Lorsqu'il a lancé sa campagne présidentielle l'année dernière, Biden a minimisé la menace économique de la Chine et a souligné l'importance de poursuivre l'engagement politique avec Pékin. Mais Biden était en désaccord avec de nombreux membres du Parti démocrate, y compris Sanders et ses partisans socialistes. Ils soutiennent les appels à une mesure de découplage économique de la Chine.

Des intérêts puissants – à Wall Street et dans la Silicon Valley – mettent certainement en garde contre une rupture américaine avec la Chine. Pendant ce temps, l'establishment sécuritaire s'oriente vers une stratégie d'équilibrage de la Chine, en particulier dans l'Indo-Pacifique. De nombreux membres du Parti démocrate qui soutiennent une politique étrangère centrée sur les droits de l'homme sont également désireux de défier la Chine autoritaire.
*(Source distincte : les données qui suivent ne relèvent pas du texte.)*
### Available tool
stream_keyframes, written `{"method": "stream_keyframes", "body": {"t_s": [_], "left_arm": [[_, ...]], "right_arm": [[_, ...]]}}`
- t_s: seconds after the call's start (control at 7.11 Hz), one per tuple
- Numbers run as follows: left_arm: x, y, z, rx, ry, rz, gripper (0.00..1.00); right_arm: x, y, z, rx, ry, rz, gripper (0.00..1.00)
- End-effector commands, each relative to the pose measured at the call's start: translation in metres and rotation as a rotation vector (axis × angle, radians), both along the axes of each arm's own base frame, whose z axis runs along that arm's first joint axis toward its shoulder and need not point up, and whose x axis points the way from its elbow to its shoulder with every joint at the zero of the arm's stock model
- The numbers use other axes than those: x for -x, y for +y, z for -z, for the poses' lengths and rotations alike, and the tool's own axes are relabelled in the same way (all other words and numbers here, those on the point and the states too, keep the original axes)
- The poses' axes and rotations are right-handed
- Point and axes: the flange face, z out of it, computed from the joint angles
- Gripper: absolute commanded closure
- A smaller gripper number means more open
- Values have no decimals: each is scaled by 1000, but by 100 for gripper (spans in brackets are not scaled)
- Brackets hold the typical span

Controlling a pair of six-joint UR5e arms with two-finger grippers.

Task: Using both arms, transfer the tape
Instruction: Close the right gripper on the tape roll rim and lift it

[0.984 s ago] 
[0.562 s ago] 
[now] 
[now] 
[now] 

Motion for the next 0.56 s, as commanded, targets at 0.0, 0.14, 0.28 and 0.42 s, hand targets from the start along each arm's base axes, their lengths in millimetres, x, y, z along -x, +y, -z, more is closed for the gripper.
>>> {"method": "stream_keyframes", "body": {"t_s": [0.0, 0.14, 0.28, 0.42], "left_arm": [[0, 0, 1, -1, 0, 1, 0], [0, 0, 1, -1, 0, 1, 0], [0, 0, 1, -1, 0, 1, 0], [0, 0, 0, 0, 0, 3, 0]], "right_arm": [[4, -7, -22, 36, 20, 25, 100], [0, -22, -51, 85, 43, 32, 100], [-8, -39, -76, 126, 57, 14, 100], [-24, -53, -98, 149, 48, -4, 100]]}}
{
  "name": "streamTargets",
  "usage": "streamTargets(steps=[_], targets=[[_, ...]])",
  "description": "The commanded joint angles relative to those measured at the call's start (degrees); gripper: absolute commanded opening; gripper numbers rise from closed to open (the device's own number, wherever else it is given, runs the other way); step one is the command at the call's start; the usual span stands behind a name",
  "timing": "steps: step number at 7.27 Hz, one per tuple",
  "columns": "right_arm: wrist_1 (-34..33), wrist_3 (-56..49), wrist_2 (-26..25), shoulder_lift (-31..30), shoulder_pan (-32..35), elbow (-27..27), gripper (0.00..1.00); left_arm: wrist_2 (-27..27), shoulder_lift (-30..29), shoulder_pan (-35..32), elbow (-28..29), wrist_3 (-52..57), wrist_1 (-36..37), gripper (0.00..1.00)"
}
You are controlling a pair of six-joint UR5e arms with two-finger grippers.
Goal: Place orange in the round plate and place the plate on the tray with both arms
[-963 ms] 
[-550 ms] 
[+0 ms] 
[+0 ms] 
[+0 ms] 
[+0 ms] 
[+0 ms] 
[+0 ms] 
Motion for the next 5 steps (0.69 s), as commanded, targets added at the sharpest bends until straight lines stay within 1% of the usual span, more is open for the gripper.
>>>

Alors que Trump essaie de faire de Biden le candidat mandchou, Pékin parierait sur l'ancien vice-président comme l'homme qui pourrait encore sauver la relation bilatérale. Sous la pression de prouver que Trump a tort, Biden est très susceptible d'adopter une position plus critique, au moins pour les apparences, contre Pékin.

Lorsque la contestation nationale submerge le discours de politique étrangère, on ne sait pas où elle peut mener. Ce que nous savons, c'est que la Chine a remplacé la Russie en tant que main étrangère dans la politique américaine.

Cet article est paru pour la première fois dans l'édition imprimée le 14 avril avec le titre Trump contre « China Joe ». L'écrivain est directeur de l'Institut d'études sud-asiatiques de l'Université nationale de Singapour et rédacteur en chef adjoint sur les affaires internationales pour The Indian Express.